**Provided material**
☆ ☆ ☆ ☆

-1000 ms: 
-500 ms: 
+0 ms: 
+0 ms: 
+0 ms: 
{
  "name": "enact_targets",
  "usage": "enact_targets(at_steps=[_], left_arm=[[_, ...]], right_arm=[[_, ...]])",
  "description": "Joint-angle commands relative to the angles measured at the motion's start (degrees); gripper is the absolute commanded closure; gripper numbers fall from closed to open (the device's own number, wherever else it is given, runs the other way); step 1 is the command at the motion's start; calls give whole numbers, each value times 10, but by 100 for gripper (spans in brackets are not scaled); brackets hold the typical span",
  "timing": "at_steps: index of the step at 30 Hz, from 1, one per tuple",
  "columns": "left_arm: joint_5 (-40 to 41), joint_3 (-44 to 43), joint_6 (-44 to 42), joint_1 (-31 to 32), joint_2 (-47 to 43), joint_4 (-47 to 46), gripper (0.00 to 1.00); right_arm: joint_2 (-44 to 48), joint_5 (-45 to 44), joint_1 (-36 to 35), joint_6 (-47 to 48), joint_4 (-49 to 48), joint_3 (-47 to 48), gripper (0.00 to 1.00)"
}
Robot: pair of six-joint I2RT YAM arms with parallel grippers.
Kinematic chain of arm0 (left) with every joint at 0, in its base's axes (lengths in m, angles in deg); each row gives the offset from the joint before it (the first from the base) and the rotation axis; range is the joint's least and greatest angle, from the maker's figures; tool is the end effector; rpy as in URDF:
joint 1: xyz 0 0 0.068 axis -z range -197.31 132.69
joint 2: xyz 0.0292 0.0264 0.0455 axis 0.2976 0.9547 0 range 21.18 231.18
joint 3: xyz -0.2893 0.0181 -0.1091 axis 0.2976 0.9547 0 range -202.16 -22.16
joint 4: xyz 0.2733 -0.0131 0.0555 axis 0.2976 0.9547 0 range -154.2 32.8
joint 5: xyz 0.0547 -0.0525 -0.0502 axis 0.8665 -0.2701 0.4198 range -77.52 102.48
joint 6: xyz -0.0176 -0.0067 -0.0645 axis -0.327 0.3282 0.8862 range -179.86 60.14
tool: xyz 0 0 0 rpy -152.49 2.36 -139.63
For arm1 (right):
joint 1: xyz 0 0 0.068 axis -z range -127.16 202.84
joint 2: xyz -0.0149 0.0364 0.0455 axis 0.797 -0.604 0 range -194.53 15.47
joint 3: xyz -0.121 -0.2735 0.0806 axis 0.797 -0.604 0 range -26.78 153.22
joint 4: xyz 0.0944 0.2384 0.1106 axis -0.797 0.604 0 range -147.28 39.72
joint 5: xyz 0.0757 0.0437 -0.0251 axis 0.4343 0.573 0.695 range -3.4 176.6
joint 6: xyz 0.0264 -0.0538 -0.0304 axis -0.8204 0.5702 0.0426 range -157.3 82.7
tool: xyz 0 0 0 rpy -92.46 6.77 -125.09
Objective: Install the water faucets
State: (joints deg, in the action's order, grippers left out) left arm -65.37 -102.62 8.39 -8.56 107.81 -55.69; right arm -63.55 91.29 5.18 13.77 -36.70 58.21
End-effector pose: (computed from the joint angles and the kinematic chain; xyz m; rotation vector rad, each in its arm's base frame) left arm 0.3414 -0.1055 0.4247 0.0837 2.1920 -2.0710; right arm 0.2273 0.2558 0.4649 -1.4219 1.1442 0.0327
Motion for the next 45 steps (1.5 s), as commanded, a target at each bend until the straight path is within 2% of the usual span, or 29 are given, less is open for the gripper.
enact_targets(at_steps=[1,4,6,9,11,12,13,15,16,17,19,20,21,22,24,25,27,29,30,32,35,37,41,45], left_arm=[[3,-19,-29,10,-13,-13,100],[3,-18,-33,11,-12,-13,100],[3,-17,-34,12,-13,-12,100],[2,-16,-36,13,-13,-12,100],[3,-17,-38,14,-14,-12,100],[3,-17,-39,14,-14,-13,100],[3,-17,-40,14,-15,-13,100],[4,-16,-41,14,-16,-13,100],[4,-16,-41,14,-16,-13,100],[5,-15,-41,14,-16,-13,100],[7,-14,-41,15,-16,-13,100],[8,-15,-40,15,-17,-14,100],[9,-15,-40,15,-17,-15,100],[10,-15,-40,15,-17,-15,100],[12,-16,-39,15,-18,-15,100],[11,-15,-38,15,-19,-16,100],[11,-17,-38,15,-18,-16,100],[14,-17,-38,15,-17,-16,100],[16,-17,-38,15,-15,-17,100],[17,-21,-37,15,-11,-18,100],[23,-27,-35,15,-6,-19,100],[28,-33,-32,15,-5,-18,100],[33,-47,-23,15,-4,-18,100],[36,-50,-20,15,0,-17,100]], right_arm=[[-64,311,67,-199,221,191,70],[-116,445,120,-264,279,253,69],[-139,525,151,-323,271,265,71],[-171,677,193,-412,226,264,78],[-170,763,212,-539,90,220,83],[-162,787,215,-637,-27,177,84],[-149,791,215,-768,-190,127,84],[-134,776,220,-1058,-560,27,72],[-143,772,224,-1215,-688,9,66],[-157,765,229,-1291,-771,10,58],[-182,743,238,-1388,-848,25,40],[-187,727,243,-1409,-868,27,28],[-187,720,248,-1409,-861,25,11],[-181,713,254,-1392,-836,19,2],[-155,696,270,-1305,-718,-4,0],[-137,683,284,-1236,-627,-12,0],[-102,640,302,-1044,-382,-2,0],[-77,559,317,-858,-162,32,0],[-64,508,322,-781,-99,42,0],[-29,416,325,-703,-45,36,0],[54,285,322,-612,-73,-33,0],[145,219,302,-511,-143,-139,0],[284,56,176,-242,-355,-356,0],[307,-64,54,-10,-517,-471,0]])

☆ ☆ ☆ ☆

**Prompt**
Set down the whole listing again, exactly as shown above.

**Answer to this exercise**
-1000 ms: 
-500 ms: 
+0 ms: 
+0 ms: 
+0 ms: 
{
  "name": "enact_targets",
  "usage": "enact_targets(at_steps=[_], left_arm=[[_, ...]], right_arm=[[_, ...]])",
  "description": "Joint-angle commands relative to the angles measured at the motion's start (degrees); gripper is the absolute commanded closure; gripper numbers fall from closed to open (the device's own number, wherever else it is given, runs the other way); step 1 is the command at the motion's start; calls give whole numbers, each value times 10, but by 100 for gripper (spans in brackets are not scaled); brackets hold the typical span",
  "timing": "at_steps: index of the step at 30 Hz, from 1, one per tuple",
  "columns": "left_arm: joint_5 (-40 to 41), joint_3 (-44 to 43), joint_6 (-44 to 42), joint_1 (-31 to 32), joint_2 (-47 to 43), joint_4 (-47 to 46), gripper (0.00 to 1.00); right_arm: joint_2 (-44 to 48), joint_5 (-45 to 44), joint_1 (-36 to 35), joint_6 (-47 to 48), joint_4 (-49 to 48), joint_3 (-47 to 48), gripper (0.00 to 1.00)"
}
Robot: pair of six-joint I2RT YAM arms with parallel grippers.
Kinematic chain of arm0 (left) with every joint at 0, in its base's axes (lengths in m, angles in deg); each row gives the offset from the joint before it (the first from the base) and the rotation axis; range is the joint's least and greatest angle, from the maker's figures; tool is the end effector; rpy as in URDF:
joint 1: xyz 0 0 0.068 axis -z range -197.31 132.69
joint 2: xyz 0.0292 0.0264 0.0455 axis 0.2976 0.9547 0 range 21.18 231.18
joint 3: xyz -0.2893 0.0181 -0.1091 axis 0.2976 0.9547 0 range -202.16 -22.16
joint 4: xyz 0.2733 -0.0131 0.0555 axis 0.2976 0.9547 0 range -154.2 32.8
joint 5: xyz 0.0547 -0.0525 -0.0502 axis 0.8665 -0.2701 0.4198 range -77.52 102.48
joint 6: xyz -0.0176 -0.0067 -0.0645 axis -0.327 0.3282 0.8862 range -179.86 60.14
tool: xyz 0 0 0 rpy -152.49 2.36 -139.63
For arm1 (right):
joint 1: xyz 0 0 0.068 axis -z range -127.16 202.84
joint 2: xyz -0.0149 0.0364 0.0455 axis 0.797 -0.604 0 range -194.53 15.47
joint 3: xyz -0.121 -0.2735 0.0806 axis 0.797 -0.604 0 range -26.78 153.22
joint 4: xyz 0.0944 0.2384 0.1106 axis -0.797 0.604 0 range -147.28 39.72
joint 5: xyz 0.0757 0.0437 -0.0251 axis 0.4343 0.573 0.695 range -3.4 176.6
joint 6: xyz 0.0264 -0.0538 -0.0304 axis -0.8204 0.5702 0.0426 range -157.3 82.7
tool: xyz 0 0 0 rpy -92.46 6.77 -125.09
Objective: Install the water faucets
State: (joints deg, in the action's order, grippers left out) left arm -65.37 -102.62 8.39 -8.56 107.81 -55.69; right arm -63.55 91.29 5.18 13.77 -36.70 58.21
End-effector pose: (computed from the joint angles and the kinematic chain; xyz m; rotation vector rad, each in its arm's base frame) left arm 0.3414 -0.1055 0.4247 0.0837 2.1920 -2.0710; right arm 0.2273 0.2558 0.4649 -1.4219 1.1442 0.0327
Motion for the next 45 steps (1.5 s), as commanded, a target at each bend until the straight path is within 2% of the usual span, or 29 are given, less is open for the gripper.
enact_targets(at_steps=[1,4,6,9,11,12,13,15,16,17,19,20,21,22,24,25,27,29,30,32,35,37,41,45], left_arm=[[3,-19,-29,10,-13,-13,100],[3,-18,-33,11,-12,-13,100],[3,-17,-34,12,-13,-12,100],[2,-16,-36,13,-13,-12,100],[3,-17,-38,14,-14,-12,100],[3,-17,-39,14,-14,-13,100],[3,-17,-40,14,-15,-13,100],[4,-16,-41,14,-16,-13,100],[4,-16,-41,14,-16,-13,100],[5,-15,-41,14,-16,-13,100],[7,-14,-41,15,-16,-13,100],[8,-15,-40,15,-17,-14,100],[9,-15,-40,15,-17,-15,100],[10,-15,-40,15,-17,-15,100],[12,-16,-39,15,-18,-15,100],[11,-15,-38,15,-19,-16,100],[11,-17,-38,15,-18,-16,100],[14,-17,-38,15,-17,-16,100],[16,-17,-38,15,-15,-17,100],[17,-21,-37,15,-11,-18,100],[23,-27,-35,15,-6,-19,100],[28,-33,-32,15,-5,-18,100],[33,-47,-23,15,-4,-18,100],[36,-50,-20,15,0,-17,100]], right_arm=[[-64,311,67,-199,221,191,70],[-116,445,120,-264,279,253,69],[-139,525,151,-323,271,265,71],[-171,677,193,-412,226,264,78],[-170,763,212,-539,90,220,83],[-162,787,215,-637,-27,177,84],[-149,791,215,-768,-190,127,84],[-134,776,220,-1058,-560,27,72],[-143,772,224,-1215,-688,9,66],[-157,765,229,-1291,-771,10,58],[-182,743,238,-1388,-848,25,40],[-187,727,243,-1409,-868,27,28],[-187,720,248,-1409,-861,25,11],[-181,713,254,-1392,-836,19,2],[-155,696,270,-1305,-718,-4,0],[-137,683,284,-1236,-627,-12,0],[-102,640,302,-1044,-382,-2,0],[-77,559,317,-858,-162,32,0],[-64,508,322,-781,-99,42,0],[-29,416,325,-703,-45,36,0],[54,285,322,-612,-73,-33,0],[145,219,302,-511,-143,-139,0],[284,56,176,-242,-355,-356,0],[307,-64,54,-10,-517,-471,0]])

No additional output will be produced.